Wo bist du hingegangen? Wo hast du die Nacht verbracht? Mein Gott! Fange nicht wieder an, ich würde verrückt werden ... Sag, Auguste, wo bist du hingegangen?«

»Wo ich zu tun hatte, zum Donnerwetter!« sagte er mit einem Achselzucken. »Um acht Uhr war ich in La Glacière8 bei dem Freund, der eine Hutfabrik aufmachen soll. Ich habe mich verspätet. Da habe ich lieber gleich da geschlafen ... Außerdem, weißt du, habe ich es nicht gern, daß man mir nachspioniert. Laß mich in Ruhe!«

Die junge Frau begann wieder zu schluchzen. Die schallenden Stimmen und die schroffen Bewegungen Lantiers, der die Stühle umkippte, hatten eben die Kinder geweckt. Sie setzten sich halb nackt im Bett auf und entwirrten mit ihren Händchen ihr Haar; und als sie ihre Mutter weinen hörten, stießen sie ein schreckliches Geschrei aus und weinten ebenfalls, obwohl sie die Augen kaum richtig aufbekamen.

»Aha! Da haben wir das Gezeter!« schrie Lantier wütend. »Ich warne euch, ich mache mich wieder auf und davon! Und diesmal haue ich allen Ernstes ab ... Ihr wollt also nicht still sein? Na, mir langt's, ich gehe dahin zurück, wo ich herkomme.« Er hatte bereits seinen Hut wieder von der Kommode genommen.

Doch Gervaise stürzte auf ihn zu und stammelte:

»Nein, nein!«

Und sie erstickte die Tränen der Kleinen unter Liebkosungen. Sie küßte ihr Haar und legte sie mit zärtlichen Worten wieder schlafen. Auf einen Schlag beruhigt, lachten die Kleinen auf dem Kopfkissen und kniffen sich zum Spaß.

Inzwischen hatte sich ihr Vater, ohne auch nur seine Stiefel auszuziehen aufs Bett geworfen, er sah todmüde aus, und sein Gesicht war von einer durchwachten Nacht blaugeädert. Er schlief nicht ein, er behielt die Augen weit offen und ließ sie rings durchs Zimmer schweifen.

»Das ist ja sauber hier!« murmelte er. Nachdem er Gervaise eine Weile angeschaut hatte, fügte er dann boshaft hinzu: »Du wäschst dich wohl gar nicht mehr?«

Gervaise war erst zweiundzwanzig Jahre alt.

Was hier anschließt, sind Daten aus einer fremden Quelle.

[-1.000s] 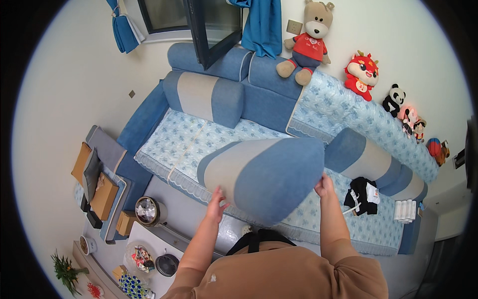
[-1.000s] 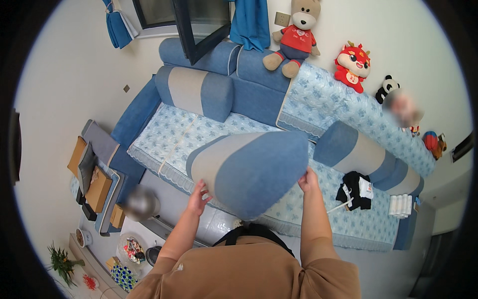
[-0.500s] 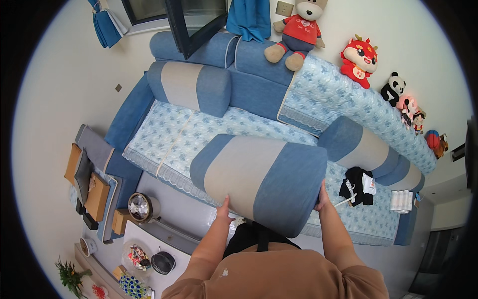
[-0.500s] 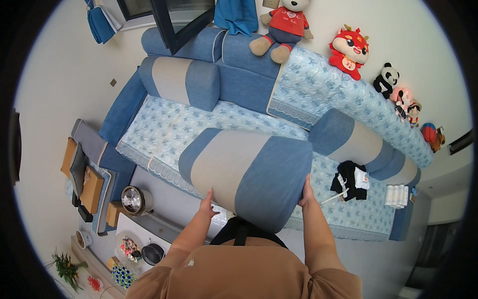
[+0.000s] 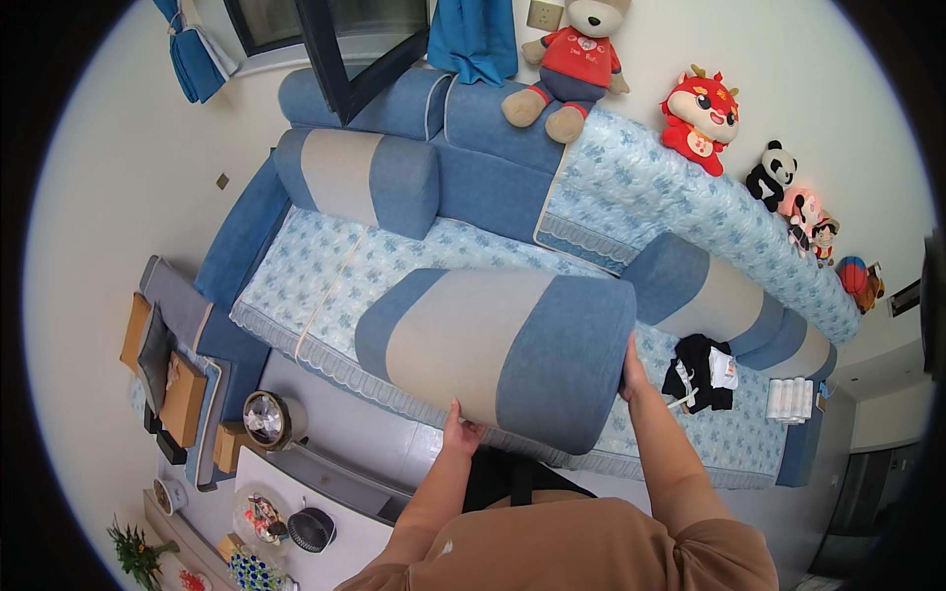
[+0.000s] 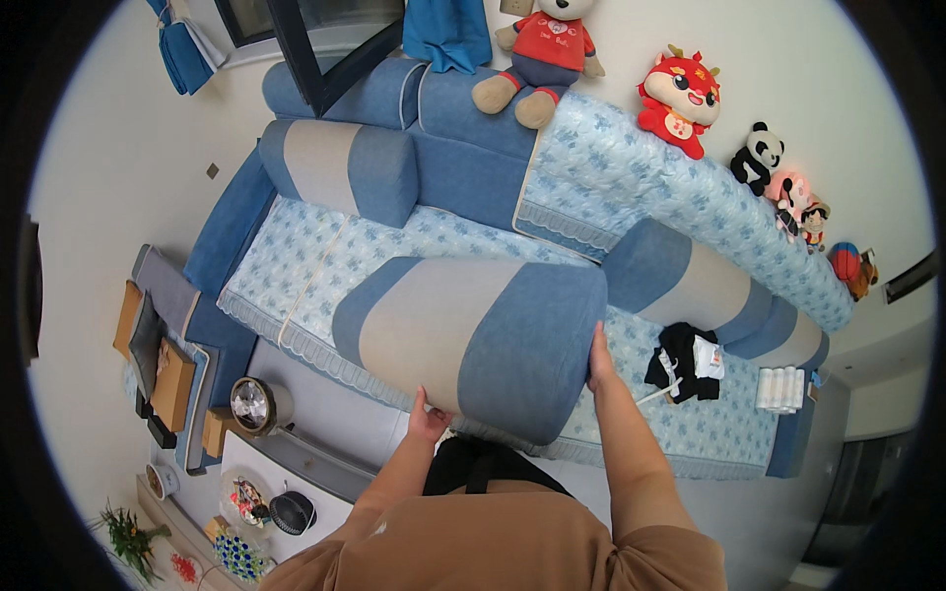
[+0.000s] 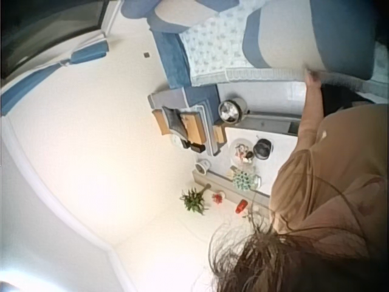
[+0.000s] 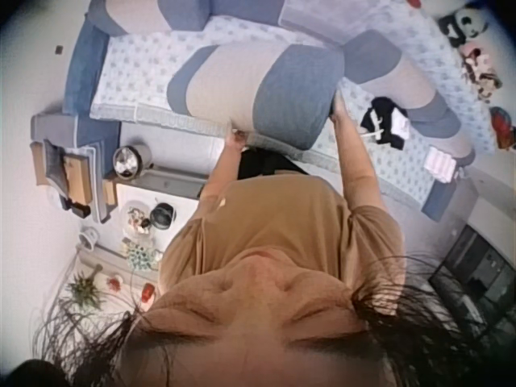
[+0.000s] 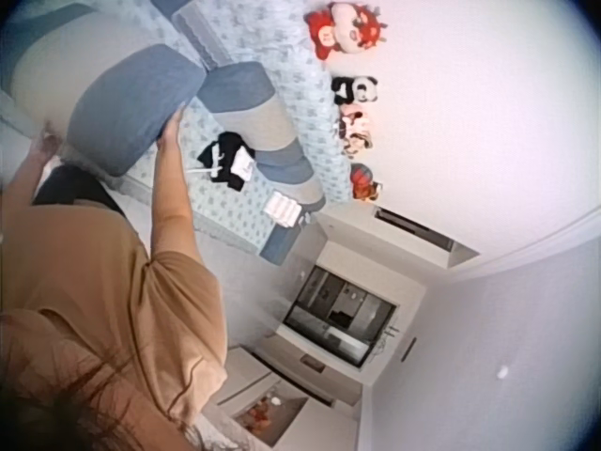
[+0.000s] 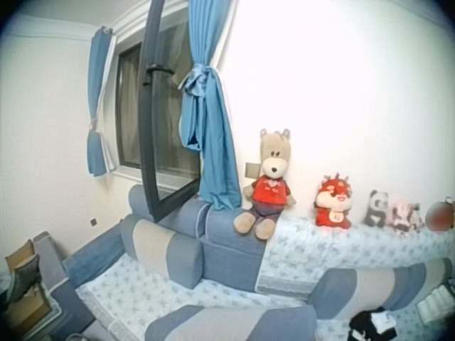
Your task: The person arranges a blue sofa by placing a floral patterned cover over the seat cushions and smoothing it out. They then position the back cushions and arrange several stuffed toys along the top of the sofa backrest.
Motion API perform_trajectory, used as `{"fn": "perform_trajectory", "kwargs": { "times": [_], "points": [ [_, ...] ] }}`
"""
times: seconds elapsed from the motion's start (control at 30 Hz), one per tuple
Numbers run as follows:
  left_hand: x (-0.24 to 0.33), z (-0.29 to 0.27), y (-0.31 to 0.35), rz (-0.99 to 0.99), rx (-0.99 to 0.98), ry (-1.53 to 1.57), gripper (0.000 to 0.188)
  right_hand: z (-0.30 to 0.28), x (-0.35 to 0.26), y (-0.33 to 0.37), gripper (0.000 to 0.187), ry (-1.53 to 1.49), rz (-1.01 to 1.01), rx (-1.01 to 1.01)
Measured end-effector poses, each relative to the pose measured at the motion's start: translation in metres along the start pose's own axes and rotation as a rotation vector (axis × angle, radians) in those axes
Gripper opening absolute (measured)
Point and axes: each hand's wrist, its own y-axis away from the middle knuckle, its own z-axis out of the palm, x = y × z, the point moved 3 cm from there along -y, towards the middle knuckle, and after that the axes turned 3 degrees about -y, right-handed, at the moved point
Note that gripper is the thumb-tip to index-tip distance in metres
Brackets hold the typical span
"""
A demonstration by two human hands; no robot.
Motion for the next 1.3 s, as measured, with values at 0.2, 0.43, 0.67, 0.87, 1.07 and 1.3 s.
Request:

Sie war groß, ein bißchen dünn und hatte feine Züge, die bereits von den Härten ihres Lebens verzerrt waren. Ungekämmt, in Pantoffeln, in ihrer weißen Unterjacke, auf der die Möbel Spuren ihres Staubs und ihrer Speckigkeit hinterlassen hatten, schien sie durch die Stunden der Angst und Tränen, die sie soeben verbracht hatte, um zehn Jahre gealtert zu sein. Lantiers Bemerkung bewirkte, daß sie ihre furchtsame und ergebene Haltung aufgab.

»Du bist ungerecht«, sagte sie, in Fahrt kommend. »Du weißt genau, daß ich alles tue, was ich kann. Es ist nicht meine Schuld, wenn wir hier gelandet sind ... Ich möchte dich mit den beiden Kindern in einer Stube sehen, in der nicht mal ein Ofen ist, damit man Wasser warm machen kann ... Anstatt dein Geld durchzubringen, hätten wir uns gleich, als wir in Paris angekommen sind, einrichten sollen, wie du es versprochen hattest.«

»Na, hör mal!« schrie er. »Den Zaster, den hast du mit mir verjubelt! Heute steht es dir nicht zu, auf die guten Bissen zu spucken!«

Doch sie schien ihn nicht zu hören, sie fuhr fort:

»Schließlich kann man sich mit etwas Mut noch herauswinden ... Ich habe gestern abend Madame Fauconnier aufgesucht, die Wäscherin aus der Rue Neuve de la Goutted'Or. Sie nimmt mich Montag.